Data records:
══════
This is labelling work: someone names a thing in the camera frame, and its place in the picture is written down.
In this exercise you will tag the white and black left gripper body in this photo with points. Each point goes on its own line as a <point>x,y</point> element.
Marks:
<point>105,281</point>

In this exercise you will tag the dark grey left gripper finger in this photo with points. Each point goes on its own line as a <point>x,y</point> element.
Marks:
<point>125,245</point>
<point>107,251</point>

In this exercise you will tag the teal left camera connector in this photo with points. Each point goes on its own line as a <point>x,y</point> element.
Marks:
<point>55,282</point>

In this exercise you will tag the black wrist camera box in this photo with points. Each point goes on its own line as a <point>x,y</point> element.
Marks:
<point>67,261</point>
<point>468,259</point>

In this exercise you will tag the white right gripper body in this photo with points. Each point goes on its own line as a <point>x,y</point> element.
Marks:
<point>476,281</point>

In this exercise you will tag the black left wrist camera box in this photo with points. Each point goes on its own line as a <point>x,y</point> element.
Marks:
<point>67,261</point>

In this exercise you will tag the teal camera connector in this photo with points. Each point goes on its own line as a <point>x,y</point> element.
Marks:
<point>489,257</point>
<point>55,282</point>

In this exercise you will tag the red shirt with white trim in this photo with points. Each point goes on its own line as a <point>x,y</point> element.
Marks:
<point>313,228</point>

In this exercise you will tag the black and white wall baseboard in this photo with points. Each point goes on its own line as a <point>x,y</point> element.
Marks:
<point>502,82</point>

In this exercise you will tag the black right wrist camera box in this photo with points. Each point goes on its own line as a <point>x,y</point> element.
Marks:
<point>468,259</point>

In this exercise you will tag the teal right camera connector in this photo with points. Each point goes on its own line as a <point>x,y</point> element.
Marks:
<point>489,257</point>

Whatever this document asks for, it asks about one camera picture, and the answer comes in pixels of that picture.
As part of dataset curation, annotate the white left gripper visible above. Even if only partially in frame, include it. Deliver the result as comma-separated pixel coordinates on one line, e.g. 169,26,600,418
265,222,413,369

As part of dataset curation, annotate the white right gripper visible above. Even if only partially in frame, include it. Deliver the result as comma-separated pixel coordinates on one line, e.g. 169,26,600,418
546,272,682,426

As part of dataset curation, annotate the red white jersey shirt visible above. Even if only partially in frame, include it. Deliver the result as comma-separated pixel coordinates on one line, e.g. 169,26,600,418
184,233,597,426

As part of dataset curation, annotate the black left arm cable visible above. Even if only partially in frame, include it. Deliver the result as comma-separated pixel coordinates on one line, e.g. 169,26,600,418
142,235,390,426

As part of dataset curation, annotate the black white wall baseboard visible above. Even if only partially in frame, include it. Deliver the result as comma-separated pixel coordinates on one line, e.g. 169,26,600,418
══════
What the exercise asks: Return every line above exactly as it stands.

Response for this exercise:
This is labelling work: someone names a thing in the camera frame, and its place in the picture is written down.
In this exercise you will tag the white and black left gripper body in this photo with points. Each point goes on its own line as a <point>x,y</point> element.
Marks:
<point>105,281</point>

In this exercise you will tag the dark grey left gripper finger in this photo with points. Each point goes on its own line as a <point>x,y</point> element.
Marks:
<point>125,245</point>
<point>107,251</point>

In this exercise you will tag the teal left camera connector in this photo with points. Each point goes on its own line as a <point>x,y</point> element.
Marks:
<point>55,282</point>

In this exercise you will tag the black wrist camera box in this photo with points. Each point goes on its own line as a <point>x,y</point> element.
Marks:
<point>67,261</point>
<point>468,259</point>

In this exercise you will tag the white right gripper body in this photo with points. Each point goes on its own line as a <point>x,y</point> element.
Marks:
<point>476,281</point>

In this exercise you will tag the black left wrist camera box in this photo with points. Each point goes on its own line as a <point>x,y</point> element.
Marks:
<point>67,261</point>

In this exercise you will tag the teal camera connector in this photo with points. Each point goes on its own line as a <point>x,y</point> element.
Marks:
<point>489,257</point>
<point>55,282</point>

In this exercise you will tag the red shirt with white trim in this photo with points. Each point goes on its own line as a <point>x,y</point> element.
Marks:
<point>313,228</point>

In this exercise you will tag the black and white wall baseboard in this photo with points. Each point goes on its own line as a <point>x,y</point> element.
Marks:
<point>502,82</point>

In this exercise you will tag the black right wrist camera box in this photo with points. Each point goes on its own line as a <point>x,y</point> element.
Marks:
<point>468,259</point>

In this exercise you will tag the teal right camera connector in this photo with points. Each point goes on its own line as a <point>x,y</point> element.
Marks:
<point>489,257</point>

Whatever this document asks for, it asks about one camera picture, and the answer comes in pixels of that picture.
As part of dataset curation, annotate the white left gripper visible above. Even if only partially in frame, include it. Deliver the result as comma-separated pixel coordinates on one line, e.g. 169,26,600,418
265,222,413,369

As part of dataset curation, annotate the white right gripper visible above. Even if only partially in frame, include it. Deliver the result as comma-separated pixel coordinates on one line, e.g. 169,26,600,418
546,272,682,426

As part of dataset curation, annotate the red white jersey shirt visible above. Even if only partially in frame, include it. Deliver the result as comma-separated pixel coordinates on one line, e.g. 169,26,600,418
184,233,597,426

As part of dataset curation, annotate the black left arm cable visible above. Even if only partially in frame, include it. Deliver the result as comma-separated pixel coordinates on one line, e.g. 169,26,600,418
142,235,390,426

As part of dataset curation, annotate the black white wall baseboard visible above. Even if only partially in frame, include it. Deliver the result as comma-separated pixel coordinates on one line, e.g. 169,26,600,418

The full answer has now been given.